Acute Myeloid Leukemia
Estimated U.S. Patients: 20,000 per year
Fast-growing blood cancer.
Alpha-1 Antitrypsin Deficiency
Estimated U.S. Patients: 60,000
Inherited disorder causes lung and liver disease.
Glycogen Storage Disoder 1a
Estimated U.S. Patients: 1,400
Inherited disorder where body can’t store sugar.
Estimated U.S. Patients: 5,500
Inherited eye disorder causes progressive vision loss.
Beam has one key advantage: with its technology, the DNA double helix doesn’t need to be cut, like with first generation Crispr technologies. This means greater precision with less risk of random insertions and deletions of code.
Beam’s true test will come next year, when the company plans to apply for authorization from the U.S. Food and Drug Administration to begin clinical trials in humans. Even in these early stages, Dr. Francis Collins, director of the National Institutes of Health, the $41.7 billion (2020 budget) federal research agency, says he’s “really excited” about the potential of base editing to take on the 7,000 rare diseases caused by DNA misspellings.
“By delivering this kind of base editor to the right tissue at the right time, you can imagine many of these [rare diseases] becoming treatable, maybe even curable,” says Collins, who is working with Liu on an NIH-funded research project using base editing (currently in mice) to correct the point mutation for progeria, a disease that causes children to rapidly age and die by the time they are teenagers. “I certainly, in my wildest dreams, never imagined this kind of precise capability to edit the genome, where you could go and find one letter out of 3 billion that needed to be fixed, and provide the apparatus to do that with relatively little risk of causing trouble elsewhere,” Collins says reflecting on his career and the rapid progress in gene editing over the past few years.

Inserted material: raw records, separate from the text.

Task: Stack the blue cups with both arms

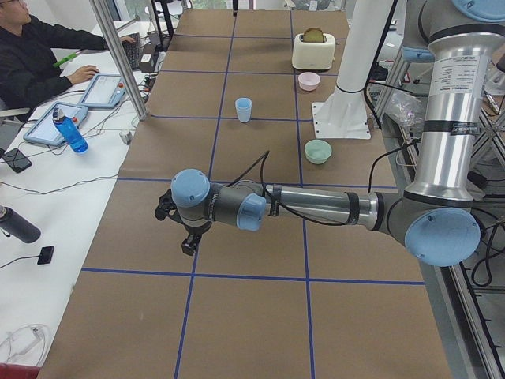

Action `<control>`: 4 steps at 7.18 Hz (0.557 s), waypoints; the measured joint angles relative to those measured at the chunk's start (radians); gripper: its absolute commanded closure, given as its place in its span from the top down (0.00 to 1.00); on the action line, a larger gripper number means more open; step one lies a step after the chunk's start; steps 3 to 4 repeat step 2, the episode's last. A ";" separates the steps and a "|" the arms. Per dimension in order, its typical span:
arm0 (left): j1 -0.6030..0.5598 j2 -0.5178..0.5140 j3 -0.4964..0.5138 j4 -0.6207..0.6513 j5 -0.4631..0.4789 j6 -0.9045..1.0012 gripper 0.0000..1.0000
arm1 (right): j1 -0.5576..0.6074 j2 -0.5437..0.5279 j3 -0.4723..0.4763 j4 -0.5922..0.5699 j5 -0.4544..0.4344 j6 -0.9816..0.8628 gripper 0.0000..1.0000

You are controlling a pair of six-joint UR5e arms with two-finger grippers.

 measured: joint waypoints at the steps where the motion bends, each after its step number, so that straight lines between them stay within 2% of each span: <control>1: 0.000 0.001 -0.002 0.000 0.000 0.000 0.97 | 0.000 -0.005 -0.003 0.018 0.000 0.012 1.00; 4: -0.001 0.001 -0.003 -0.001 0.000 0.000 0.97 | 0.000 -0.007 -0.009 0.038 0.000 0.016 1.00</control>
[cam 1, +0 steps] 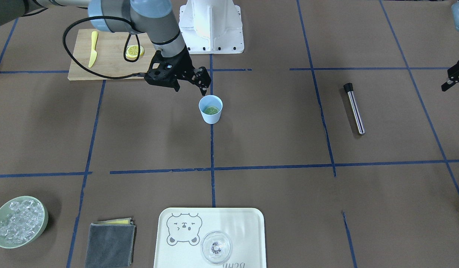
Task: Squeeze lemon into cup
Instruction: 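Open the right gripper to drop the lemon slice into the cup, then withdraw the right gripper while the left gripper reaches the steel muddler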
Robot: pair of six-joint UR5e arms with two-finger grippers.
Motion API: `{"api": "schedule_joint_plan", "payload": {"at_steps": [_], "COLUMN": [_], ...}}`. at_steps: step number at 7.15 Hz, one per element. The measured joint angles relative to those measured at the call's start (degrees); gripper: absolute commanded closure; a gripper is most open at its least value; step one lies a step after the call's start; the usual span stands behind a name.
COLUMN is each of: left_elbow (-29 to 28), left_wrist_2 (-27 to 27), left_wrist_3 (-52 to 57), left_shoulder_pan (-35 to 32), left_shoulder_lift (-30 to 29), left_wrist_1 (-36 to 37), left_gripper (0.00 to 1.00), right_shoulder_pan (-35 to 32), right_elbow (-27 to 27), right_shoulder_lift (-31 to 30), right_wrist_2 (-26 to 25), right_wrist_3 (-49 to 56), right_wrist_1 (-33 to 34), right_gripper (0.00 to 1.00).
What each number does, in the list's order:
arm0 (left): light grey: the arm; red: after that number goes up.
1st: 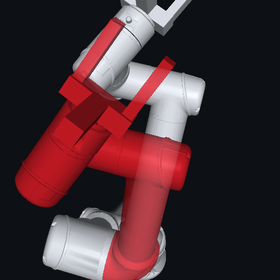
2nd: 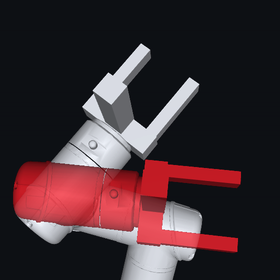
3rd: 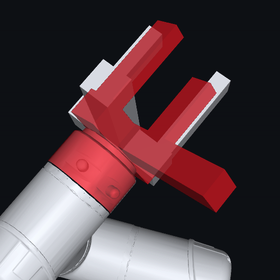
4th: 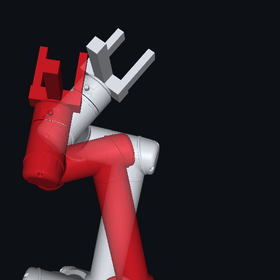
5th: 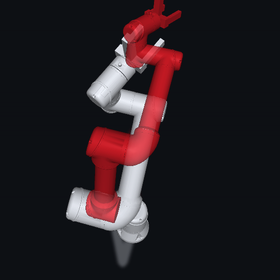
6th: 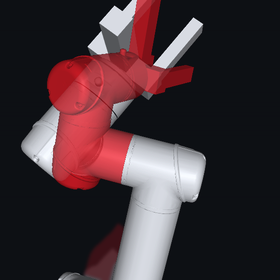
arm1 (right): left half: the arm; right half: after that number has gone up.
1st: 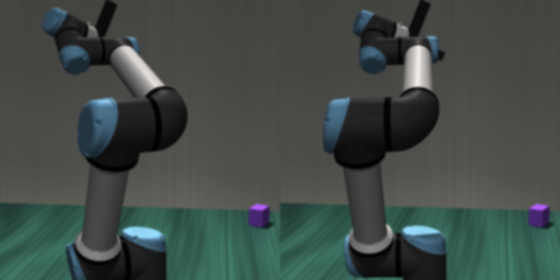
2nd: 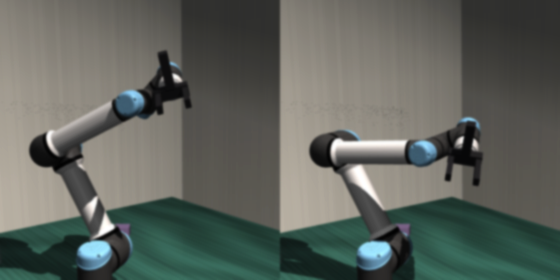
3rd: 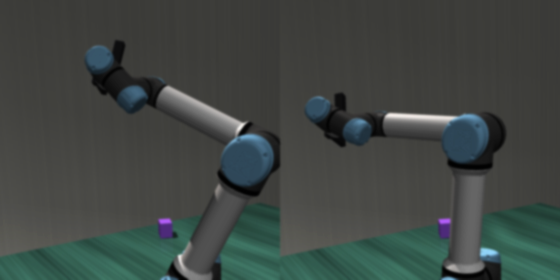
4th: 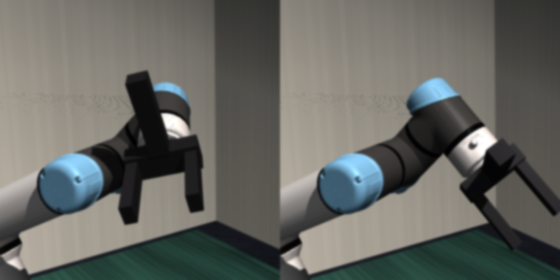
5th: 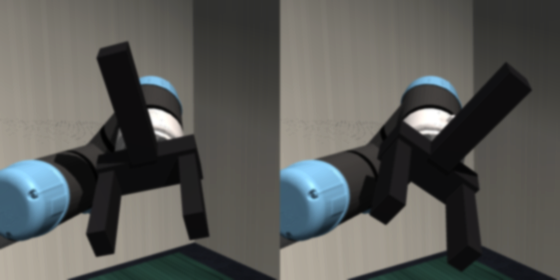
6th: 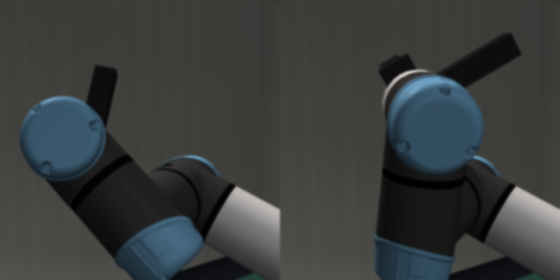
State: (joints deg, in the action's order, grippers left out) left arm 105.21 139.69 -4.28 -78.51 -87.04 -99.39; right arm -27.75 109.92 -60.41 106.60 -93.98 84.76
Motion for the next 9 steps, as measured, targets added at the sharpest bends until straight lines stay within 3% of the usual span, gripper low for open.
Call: {"api": "schedule_joint_plan", "payload": {"at_steps": [1,3,4,9], "left_elbow": [-0.4,-1.3,-2.7,-11.1], "left_wrist_2": [-1.3,-7.6,-9.3,-10.8], "left_wrist_3": [-8.8,-23.7,-29.0,-35.0], "left_shoulder_pan": [4.7,14.5,18.0,25.5], "left_shoulder_lift": [0.0,-0.8,-2.1,-7.1], "left_wrist_1": [-5.6,-10.6,-11.1,-11.4], "left_gripper": [0.0,0.0,0.11,0.15], "right_shoulder_pan": [-0.8,-4.0,-5.5,-6.5], "right_elbow": [5.1,9.7,10.7,10.9], "right_shoulder_lift": [-5.7,-14.3,-17.5,-21.9], "right_wrist_2": [0.8,2.9,3.6,4.2], "right_wrist_3": [2.0,9.0,12.4,15.0], "right_wrist_1": [0.0,-0.2,-1.0,-5.0], "right_gripper": [0.0,0.0,0.0,0.0]}}
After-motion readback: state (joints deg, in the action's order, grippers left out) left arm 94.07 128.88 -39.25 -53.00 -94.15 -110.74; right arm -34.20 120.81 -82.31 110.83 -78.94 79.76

But one of the big technical challenges ahead for many diseases will be refining the delivery methods of successfully getting base editors into the patient’s body. While the sickle cell therapy can be done outside the body and inserted, for other diseases, like progeria, the base editor will have to be directly inserted into the patient, and there are several methods being developed. “You have to come up with a delivery system that is going to take that base editing apparatus and efficiently and safely get it to the cells where it needs to do its magic,” says Collins. “And that’s a big challenge.”
The other hurdle on the horizon will be affordability. Existing gene therapies tend to be outrageously expensive. Novartis, for instance, made headlines in 2019 for charging $2.1 million for Zolgensma, a breakthrough cure for spinal muscular atrophy. The majority of adult sickle cell patients don’t even have access to hydroxyurea, which is the cheapest generic treatment on the market. “We just have a long way to go before we can realistically say that a substantial number of patients might benefit from these therapies,” says Dr. Liem, who chaired the American Society of Hematology clinical practice guidelines on sickle cell disease. While gene therapies are exciting, “the vast majority of patients out there still need basic care,” says Liem.

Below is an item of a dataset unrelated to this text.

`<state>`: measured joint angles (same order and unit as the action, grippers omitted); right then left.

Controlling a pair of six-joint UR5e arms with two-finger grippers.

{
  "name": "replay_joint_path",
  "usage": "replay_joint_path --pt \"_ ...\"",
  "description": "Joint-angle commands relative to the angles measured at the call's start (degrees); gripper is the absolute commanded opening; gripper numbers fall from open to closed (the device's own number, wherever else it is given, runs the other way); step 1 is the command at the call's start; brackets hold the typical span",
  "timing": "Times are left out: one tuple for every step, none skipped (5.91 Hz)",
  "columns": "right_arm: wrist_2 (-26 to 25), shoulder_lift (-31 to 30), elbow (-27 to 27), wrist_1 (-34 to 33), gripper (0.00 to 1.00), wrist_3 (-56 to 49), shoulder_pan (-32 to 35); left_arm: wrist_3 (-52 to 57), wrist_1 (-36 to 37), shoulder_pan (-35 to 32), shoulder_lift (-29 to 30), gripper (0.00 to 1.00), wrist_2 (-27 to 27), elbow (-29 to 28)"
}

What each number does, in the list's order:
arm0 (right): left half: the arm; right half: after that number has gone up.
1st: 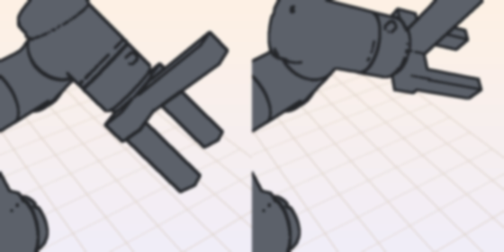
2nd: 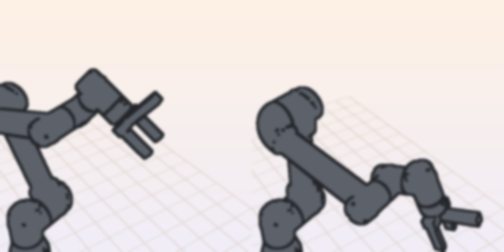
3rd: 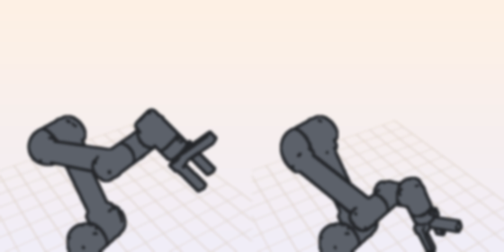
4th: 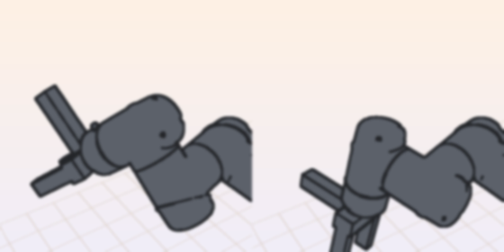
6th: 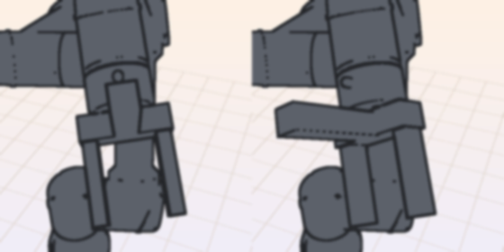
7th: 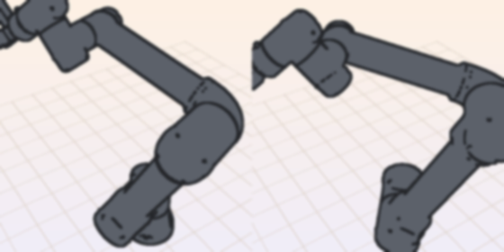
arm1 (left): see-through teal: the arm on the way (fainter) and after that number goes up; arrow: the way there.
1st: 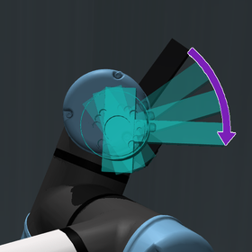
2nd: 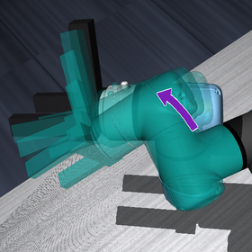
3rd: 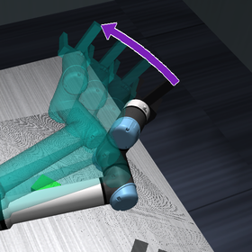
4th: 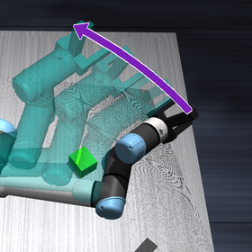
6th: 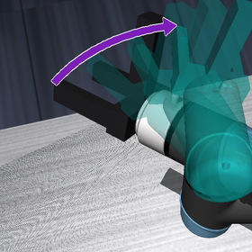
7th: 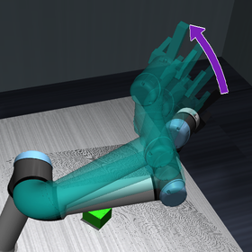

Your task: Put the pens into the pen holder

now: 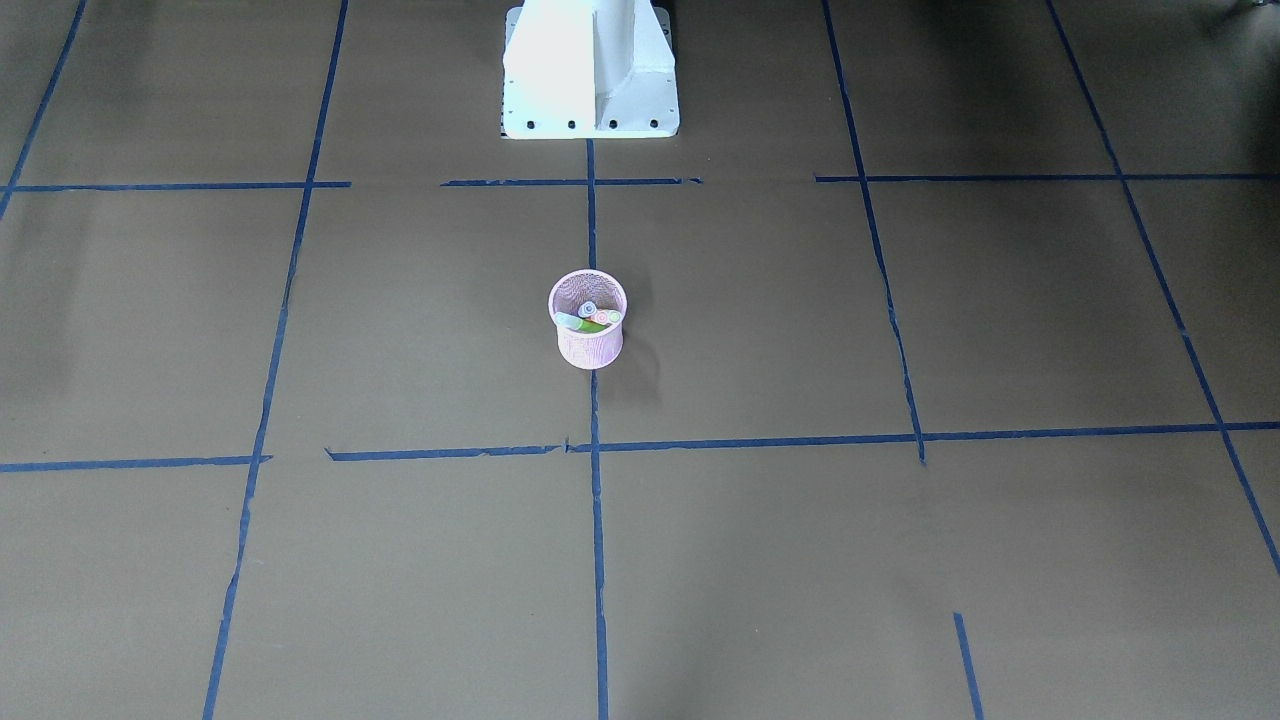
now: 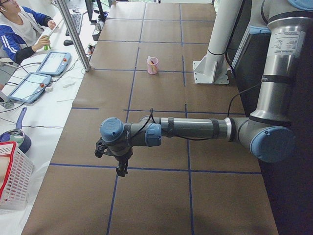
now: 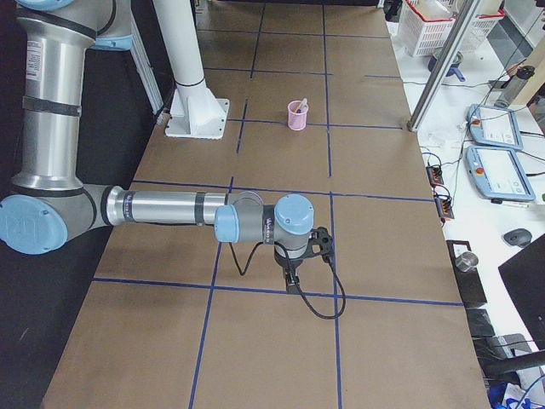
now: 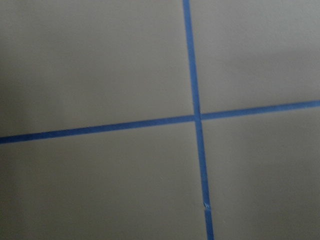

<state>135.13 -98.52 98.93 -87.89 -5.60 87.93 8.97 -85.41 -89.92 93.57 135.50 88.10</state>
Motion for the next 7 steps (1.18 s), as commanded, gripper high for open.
replay_joint_path --pt "1.3 0.1 -0.1 -0.1 1.00 2.7 1.8 0.1 4.5 -0.4 -2.1 1.00 0.2 3.6" --pt "1.5 0.0 -0.2 -0.2 1.00 2.7 2.2 0.0 4.4 -0.5 -2.7 1.00 0.1 3.3" --pt "1.7 0.0 -1.0 -0.1 1.00 2.7 2.8 0.0 4.5 -1.6 -2.7 1.00 0.2 3.0" --pt "1.7 0.0 -1.2 -0.1 1.00 2.7 3.0 0.0 4.5 -1.6 -2.7 1.00 0.3 3.0" --pt "1.9 -0.1 -1.2 -0.2 1.00 2.6 3.4 0.0 4.5 -1.7 -2.7 1.00 0.3 3.0" --pt "2.6 0.0 -1.1 -0.3 1.00 2.7 3.9 0.0 4.4 -2.0 -2.7 1.00 0.3 3.1" --pt "2.7 -0.1 -1.1 -0.2 1.00 2.6 4.0 0.0 4.4 -2.0 -2.7 1.00 0.3 3.1"
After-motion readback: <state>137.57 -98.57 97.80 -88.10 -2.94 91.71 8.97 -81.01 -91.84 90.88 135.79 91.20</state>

But Evans hopes Beam can fundamentally change the rules of engagement. “We’re going to have profound impacts for patients’ lives in the very near future,” he says, since patients who participate in phase one could potentially leave the trial cured of sickle cell. “That’s the amazing thing about these one-time therapies.”
This post was updated at 11:30 am ET July 10 to incorporate two additional co-inventors of base editing.